■ **TASK INSTRUCTIONS**
Lines from the one containing "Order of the" through the end of the data below are to be transcribed exactly; leave out all others.

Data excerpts

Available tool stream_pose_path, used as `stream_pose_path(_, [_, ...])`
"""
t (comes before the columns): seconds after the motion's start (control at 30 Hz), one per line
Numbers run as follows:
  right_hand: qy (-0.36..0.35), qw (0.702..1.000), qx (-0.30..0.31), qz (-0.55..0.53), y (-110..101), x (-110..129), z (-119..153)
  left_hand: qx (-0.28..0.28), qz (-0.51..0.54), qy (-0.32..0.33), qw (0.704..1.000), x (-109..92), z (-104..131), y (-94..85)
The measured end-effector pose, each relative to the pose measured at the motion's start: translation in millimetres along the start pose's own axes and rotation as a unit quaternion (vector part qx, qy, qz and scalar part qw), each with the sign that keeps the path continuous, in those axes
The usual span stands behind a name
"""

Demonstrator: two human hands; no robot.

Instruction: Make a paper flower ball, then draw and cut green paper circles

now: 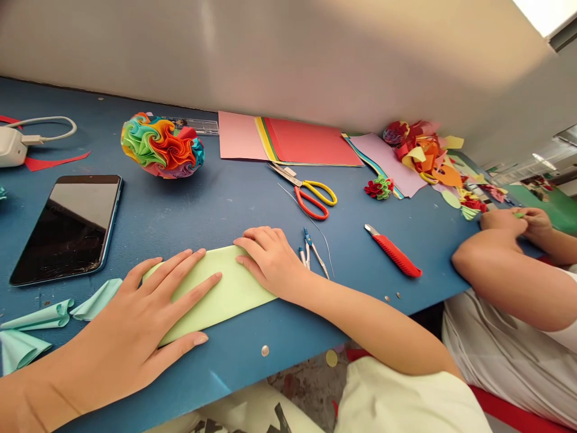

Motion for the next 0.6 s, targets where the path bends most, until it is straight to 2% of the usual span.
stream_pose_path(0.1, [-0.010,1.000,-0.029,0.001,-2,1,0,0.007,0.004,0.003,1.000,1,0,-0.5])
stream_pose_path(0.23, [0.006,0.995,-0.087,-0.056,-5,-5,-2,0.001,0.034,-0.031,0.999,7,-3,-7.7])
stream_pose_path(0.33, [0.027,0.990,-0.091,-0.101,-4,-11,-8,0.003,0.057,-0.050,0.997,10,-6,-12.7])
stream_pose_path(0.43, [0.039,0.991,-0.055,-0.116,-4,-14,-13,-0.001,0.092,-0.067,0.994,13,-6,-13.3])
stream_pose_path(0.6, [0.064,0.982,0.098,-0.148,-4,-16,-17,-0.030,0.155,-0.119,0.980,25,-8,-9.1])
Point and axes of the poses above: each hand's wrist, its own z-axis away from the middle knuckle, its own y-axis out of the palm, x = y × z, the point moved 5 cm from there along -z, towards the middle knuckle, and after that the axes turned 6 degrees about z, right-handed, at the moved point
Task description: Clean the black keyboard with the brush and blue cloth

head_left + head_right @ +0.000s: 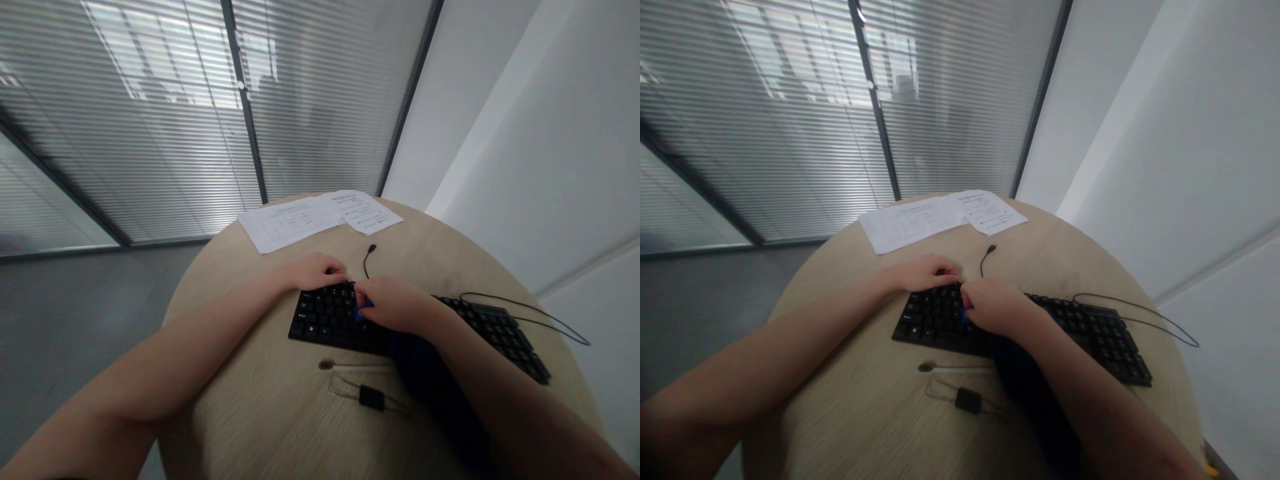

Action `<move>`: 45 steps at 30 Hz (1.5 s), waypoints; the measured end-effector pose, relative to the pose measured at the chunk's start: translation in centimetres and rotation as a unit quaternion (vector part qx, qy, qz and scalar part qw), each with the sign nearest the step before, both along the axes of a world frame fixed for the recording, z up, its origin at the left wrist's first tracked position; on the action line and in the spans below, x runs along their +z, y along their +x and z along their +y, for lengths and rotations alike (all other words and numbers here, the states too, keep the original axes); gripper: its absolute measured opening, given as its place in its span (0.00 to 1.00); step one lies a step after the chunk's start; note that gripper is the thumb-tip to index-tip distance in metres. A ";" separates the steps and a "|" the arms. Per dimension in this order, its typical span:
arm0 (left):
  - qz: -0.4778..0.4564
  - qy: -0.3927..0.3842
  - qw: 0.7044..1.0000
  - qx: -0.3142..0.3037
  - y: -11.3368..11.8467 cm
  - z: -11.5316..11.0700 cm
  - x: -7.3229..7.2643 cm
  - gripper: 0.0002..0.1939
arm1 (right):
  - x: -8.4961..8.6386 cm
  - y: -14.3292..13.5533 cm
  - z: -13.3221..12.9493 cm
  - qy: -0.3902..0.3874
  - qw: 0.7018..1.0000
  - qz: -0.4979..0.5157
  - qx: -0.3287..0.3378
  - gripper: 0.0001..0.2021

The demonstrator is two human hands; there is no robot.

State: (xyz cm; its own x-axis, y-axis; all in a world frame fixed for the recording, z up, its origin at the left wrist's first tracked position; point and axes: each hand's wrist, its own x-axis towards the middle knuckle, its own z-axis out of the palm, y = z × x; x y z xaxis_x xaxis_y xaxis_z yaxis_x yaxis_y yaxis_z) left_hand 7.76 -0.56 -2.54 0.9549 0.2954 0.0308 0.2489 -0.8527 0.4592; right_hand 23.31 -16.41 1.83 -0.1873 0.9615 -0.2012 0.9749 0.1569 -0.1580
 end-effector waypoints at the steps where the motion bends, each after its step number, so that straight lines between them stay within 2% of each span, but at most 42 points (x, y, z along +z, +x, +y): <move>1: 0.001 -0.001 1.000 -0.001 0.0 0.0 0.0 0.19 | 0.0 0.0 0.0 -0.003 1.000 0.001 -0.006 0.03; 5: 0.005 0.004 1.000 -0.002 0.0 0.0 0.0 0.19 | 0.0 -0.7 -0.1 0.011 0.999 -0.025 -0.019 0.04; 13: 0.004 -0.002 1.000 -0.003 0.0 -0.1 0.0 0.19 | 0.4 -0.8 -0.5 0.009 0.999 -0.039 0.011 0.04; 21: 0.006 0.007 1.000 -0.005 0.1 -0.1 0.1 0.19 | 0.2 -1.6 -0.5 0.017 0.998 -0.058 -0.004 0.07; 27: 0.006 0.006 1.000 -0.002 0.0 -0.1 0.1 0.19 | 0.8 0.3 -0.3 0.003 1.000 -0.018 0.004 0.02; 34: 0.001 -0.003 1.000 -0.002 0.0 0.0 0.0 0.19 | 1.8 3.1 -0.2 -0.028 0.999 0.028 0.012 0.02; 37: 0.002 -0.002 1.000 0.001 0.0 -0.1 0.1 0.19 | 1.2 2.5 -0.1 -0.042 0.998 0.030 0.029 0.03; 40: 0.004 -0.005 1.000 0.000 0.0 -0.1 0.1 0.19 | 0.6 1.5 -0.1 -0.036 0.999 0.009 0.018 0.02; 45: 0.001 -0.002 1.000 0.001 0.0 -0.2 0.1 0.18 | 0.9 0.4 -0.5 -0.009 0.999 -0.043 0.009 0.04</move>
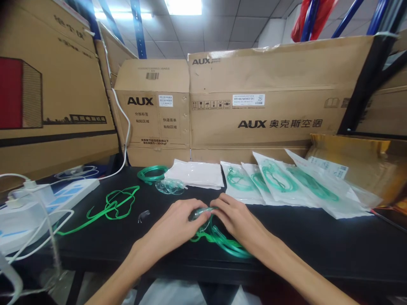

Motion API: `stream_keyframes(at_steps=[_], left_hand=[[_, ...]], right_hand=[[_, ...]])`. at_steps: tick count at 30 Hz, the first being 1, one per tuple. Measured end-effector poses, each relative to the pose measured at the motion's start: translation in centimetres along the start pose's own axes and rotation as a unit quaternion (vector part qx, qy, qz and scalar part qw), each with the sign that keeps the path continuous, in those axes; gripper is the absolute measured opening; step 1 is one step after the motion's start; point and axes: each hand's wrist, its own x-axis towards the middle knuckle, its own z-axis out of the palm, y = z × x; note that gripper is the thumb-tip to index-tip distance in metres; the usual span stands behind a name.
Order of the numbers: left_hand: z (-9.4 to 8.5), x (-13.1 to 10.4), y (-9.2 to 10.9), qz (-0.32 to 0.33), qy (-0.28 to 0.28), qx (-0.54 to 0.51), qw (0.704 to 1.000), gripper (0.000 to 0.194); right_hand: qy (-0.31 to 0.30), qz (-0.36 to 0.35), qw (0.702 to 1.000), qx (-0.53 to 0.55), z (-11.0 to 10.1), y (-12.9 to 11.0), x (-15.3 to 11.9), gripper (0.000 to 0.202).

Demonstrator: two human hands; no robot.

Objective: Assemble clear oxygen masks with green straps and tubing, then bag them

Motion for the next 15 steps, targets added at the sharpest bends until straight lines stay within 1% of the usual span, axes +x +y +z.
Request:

■ **TASK RESULT**
Order of the numbers: left_hand: z (-9.4 to 8.5), x (-13.1 to 10.4), y (-9.2 to 10.9), qz (-0.32 to 0.33), qy (-0.28 to 0.28), qx (-0.54 to 0.51), qw (0.704 to 1.000), gripper (0.000 to 0.194); right_hand: qy (-0.31 to 0.30), qz (-0.36 to 0.35), qw (0.702 to 1.000), qx (-0.53 to 0.55), z (-11.0 to 10.1), y (-12.9 to 11.0), x (-15.3 to 11.9), gripper (0.000 to 0.202).

Demonstrator: two human hands; no robot.

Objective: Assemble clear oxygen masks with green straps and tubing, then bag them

Motion for the next 15 steps, targets added at the sharpest bends until straight lines stay within 1% of the usual span, axes +x +y +z.
Request:

The exercise is done.